Maniacal Scone 

Saturday, May 29, 2004

Words are tricky. They look like they say one thing but, evil bastards, really they mean something else.

Take the word scone.

For years, the English language and I had an agreement. I would say skoe + n and passersby would smile benevolently upon my efforts, rewarding me with a pasty dry pastry that reminded me of untanned, pimply boy bottoms.

A skoe + n was good enough for me and, taking it for granted, I believed that I was good enough for the scone. I would overlook its unappealing outward appearance in return for its company. Aren't we told that Beauty kissed the Beast and that Princess kissed the Frog? I was just as forgiving of the scone's outer appearance if it would bestow friendship.

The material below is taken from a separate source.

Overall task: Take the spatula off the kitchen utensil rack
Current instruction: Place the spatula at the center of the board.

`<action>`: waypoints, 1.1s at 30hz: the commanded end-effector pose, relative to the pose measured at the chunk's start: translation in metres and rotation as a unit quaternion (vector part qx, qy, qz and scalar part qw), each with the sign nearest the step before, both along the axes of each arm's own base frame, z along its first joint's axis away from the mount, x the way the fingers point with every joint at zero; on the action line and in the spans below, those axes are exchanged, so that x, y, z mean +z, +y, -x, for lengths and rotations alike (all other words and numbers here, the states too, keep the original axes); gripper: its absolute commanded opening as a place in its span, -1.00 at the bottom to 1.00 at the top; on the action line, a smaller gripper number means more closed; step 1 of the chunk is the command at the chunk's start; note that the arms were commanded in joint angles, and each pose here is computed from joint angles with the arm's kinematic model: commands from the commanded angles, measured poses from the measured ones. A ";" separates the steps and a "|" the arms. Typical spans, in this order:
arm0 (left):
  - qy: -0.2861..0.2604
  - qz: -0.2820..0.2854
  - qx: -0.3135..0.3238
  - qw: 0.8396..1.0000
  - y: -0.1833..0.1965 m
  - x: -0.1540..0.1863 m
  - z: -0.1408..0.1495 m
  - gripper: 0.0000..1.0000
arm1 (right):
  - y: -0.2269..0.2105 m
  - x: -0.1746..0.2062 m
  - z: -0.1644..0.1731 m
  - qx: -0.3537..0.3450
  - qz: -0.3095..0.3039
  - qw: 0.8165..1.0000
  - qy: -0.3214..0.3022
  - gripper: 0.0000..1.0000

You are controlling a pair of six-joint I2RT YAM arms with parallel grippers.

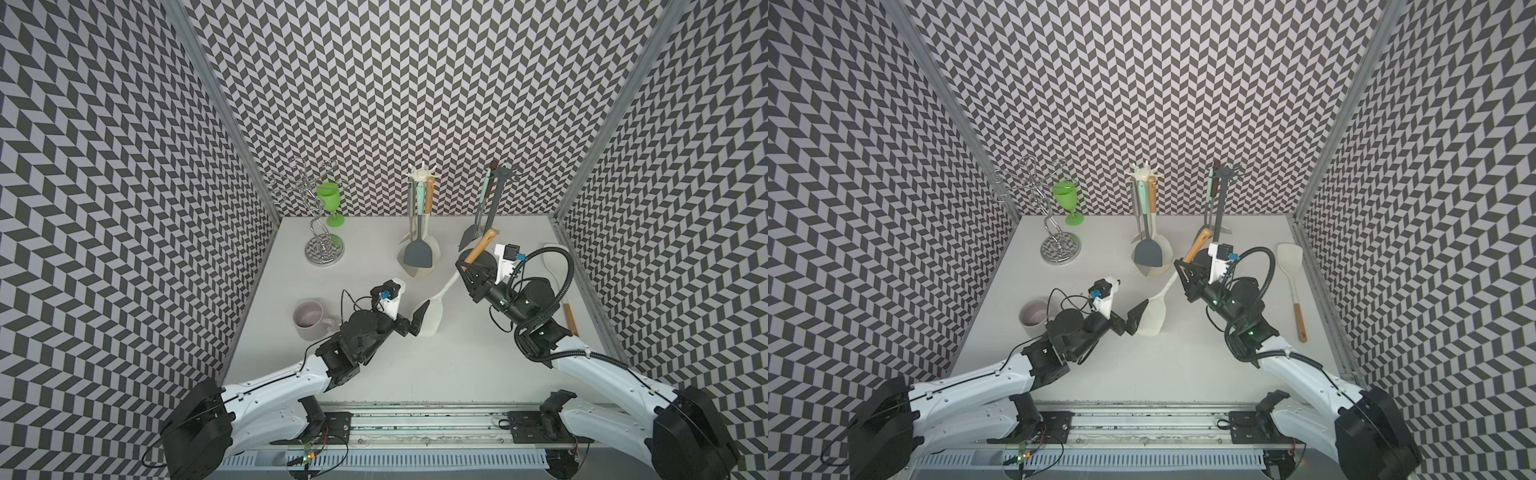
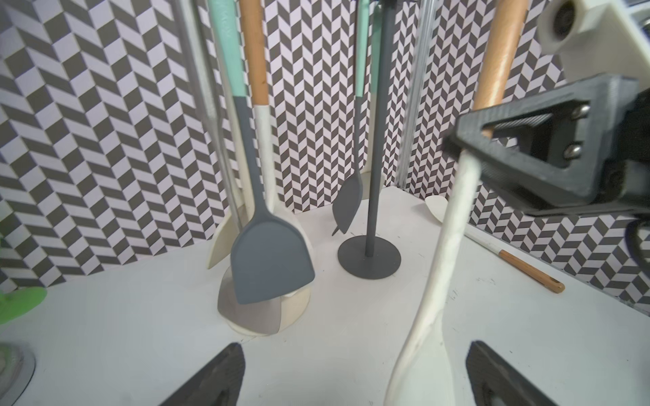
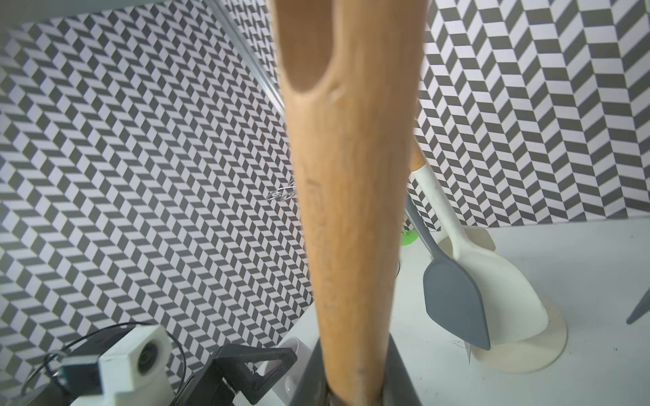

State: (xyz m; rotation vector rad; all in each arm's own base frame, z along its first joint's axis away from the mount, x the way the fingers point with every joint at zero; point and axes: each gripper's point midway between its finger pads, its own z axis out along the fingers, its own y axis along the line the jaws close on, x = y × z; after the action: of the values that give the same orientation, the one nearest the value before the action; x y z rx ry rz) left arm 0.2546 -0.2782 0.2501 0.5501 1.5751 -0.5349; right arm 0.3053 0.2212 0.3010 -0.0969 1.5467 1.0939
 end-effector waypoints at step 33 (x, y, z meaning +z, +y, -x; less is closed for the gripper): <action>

Then the scone pulled a fast one on me.

A lady blurted out s + con.

I almost replied, "Don't you mean skoe + n?" The realization sank in. The scone was not the pastry I knew. It had secrets. Bewildering ones. It had a life beyond our relationship.

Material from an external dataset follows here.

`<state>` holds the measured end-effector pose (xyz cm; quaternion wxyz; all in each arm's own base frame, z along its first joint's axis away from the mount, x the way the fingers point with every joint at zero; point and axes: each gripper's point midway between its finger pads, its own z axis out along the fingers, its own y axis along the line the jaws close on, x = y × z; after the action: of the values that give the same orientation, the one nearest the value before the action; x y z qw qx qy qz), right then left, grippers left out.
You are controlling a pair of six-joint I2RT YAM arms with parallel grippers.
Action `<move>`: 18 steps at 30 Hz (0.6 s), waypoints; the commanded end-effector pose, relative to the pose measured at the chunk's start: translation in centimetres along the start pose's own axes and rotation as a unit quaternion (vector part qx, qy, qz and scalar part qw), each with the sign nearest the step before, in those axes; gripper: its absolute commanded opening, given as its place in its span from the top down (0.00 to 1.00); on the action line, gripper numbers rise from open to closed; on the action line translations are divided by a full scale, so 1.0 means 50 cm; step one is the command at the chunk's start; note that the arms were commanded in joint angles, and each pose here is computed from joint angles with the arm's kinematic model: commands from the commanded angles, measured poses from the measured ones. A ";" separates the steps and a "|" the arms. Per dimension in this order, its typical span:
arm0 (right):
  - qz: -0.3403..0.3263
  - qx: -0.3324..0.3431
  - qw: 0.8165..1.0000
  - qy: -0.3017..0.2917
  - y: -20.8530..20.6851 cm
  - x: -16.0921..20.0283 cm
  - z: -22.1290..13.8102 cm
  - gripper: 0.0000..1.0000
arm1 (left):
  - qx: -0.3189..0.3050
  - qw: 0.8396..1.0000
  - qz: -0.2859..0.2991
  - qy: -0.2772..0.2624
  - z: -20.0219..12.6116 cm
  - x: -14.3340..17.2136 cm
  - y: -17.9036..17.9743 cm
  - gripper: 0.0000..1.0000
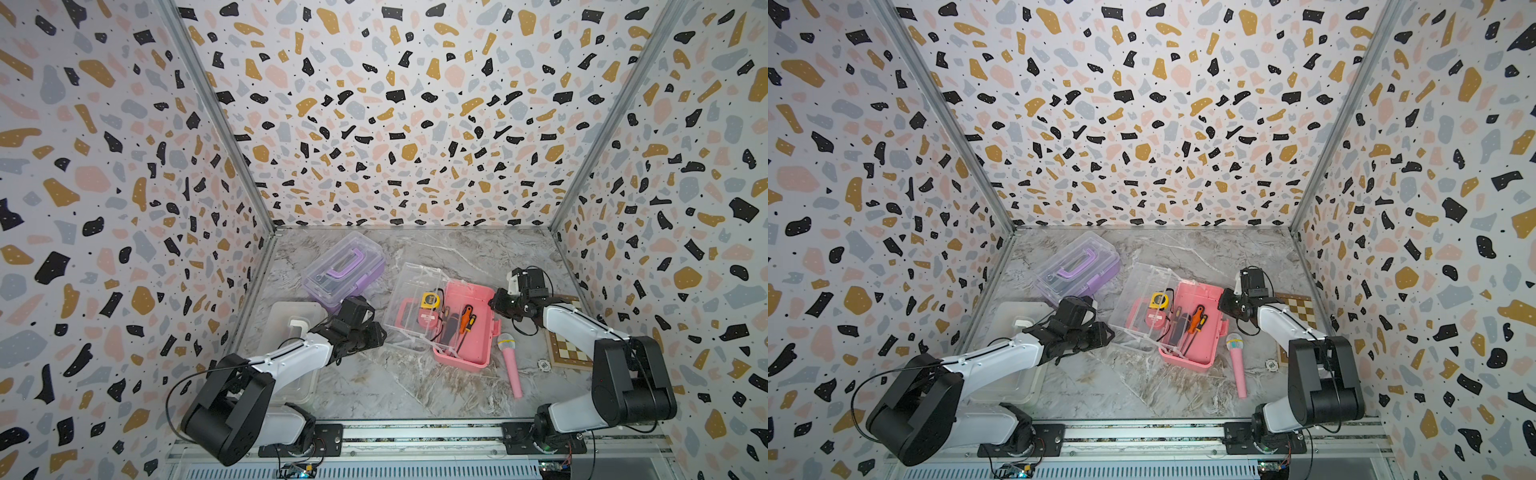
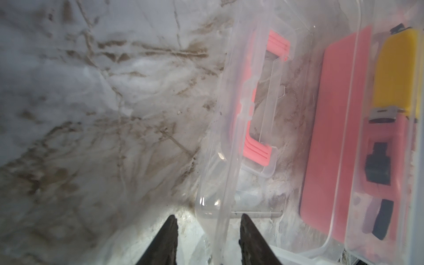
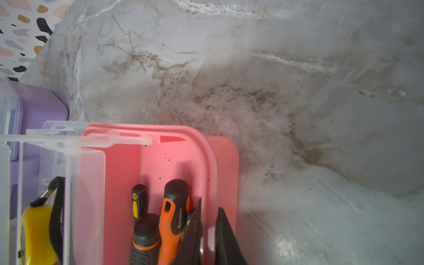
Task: Close toolboxes
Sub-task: Close the toolbox at the center of the board.
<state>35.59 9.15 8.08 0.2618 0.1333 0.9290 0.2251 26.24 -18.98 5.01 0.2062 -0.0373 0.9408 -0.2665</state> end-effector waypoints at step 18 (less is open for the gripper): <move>0.005 -0.088 0.996 0.020 0.063 0.036 -0.037 0.66 | -0.081 0.995 0.055 -0.022 -0.001 -0.040 0.024 0.98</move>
<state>33.98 10.39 8.82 0.2511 0.1236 0.9222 0.2668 27.25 -18.84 4.92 0.2196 -0.0180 0.9488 -0.2262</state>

At home, I wanted desperately to open a dictionary, to see if I was right...or if it was she that was right.

I didn't know if I could ever trust my pronounciation of scone again. I lied to myself, insisting that the only ethical thing would be to respect the scone's privacy. I succeeded in avoiding the dictionary.

Next I fell into the arms of an adverb called maniacally. I never had a thing for the bad boy archetype; this time my convictions fell aside as I shamelessly pronounced it may + knee + ack + ah + lee.

The honeymoon ended even faster.

It was not may + knee + ack + ah + lee. It was mah + nigh + ugh + klee.

Again I was embarrassed, hurt, tormented. Could I be sure of the words I spoke when I could not be sure of their identities, slipping as they did between my fingers like canaries racing for the open window?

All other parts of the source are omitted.